Uma menina de 12 anos no século XXI com saudades do que não viveu é a expressão que temos, então, desse desejo de John Krasinski de preservar uma certa América no inconsciente coletivo e, de quebra, inscrever seu próprio nome na História. Já faz 15 anos que ele estreou como diretor então faz sentido que tenha essa ambição, o que inclui resgatar no longa um imaginário que o próprio Krasinski só testemunhou nostalgicamente, desde a coreografia de nadadoras (homenagem aos “aquamusicais” estrelados por Esther Williams nos anos 1940) à citação de Meu Amigo Harvey, o filme com James Stewart lançado 30 anos antes de Krasinski nascer. Pelo menos Ryan Reynolds veste bem no justo colete vintage.

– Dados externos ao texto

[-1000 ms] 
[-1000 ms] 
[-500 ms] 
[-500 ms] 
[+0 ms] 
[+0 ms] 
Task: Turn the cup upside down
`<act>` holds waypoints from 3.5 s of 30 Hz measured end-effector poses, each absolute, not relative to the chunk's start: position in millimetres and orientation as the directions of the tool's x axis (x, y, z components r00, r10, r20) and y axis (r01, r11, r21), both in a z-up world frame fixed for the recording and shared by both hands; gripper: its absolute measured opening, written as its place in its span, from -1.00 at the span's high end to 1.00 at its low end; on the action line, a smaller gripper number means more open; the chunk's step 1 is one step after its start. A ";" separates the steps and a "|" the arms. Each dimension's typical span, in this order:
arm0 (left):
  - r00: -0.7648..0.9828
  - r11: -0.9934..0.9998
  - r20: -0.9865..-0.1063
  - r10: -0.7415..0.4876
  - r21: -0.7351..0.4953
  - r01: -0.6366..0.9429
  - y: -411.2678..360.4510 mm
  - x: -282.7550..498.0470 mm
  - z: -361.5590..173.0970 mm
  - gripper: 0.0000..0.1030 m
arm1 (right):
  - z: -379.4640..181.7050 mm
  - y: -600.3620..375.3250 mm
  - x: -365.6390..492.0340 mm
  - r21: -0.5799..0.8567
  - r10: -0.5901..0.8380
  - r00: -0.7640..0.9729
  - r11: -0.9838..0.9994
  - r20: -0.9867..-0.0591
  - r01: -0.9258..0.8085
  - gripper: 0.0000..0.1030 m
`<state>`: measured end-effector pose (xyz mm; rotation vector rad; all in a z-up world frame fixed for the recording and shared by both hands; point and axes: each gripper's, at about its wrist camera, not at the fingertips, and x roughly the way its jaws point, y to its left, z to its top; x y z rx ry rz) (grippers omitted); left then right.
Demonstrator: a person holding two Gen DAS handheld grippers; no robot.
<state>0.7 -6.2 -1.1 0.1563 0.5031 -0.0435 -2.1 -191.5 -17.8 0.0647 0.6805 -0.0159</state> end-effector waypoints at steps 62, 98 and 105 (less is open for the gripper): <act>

Amigos Imaginários não é um ABC do Amor (2005), sua Nova York idealizada surge em 2024 menos como um chamado para viver o presente e mais como uma tentativa de embalsamar essa magnanimidade que está se minando com o declínio cultural do americanismo como um todo. Talvez o filme até se torne mais interessante por conta disso, mas ainda assim as escolhas de Krasinski - de Giacchino a Kaminski - continuam sendo escolhas blindadas pelo prestígio, seguras demais para uma história que se pretendia um convite ao aventuresco e não apenas à nostalgia.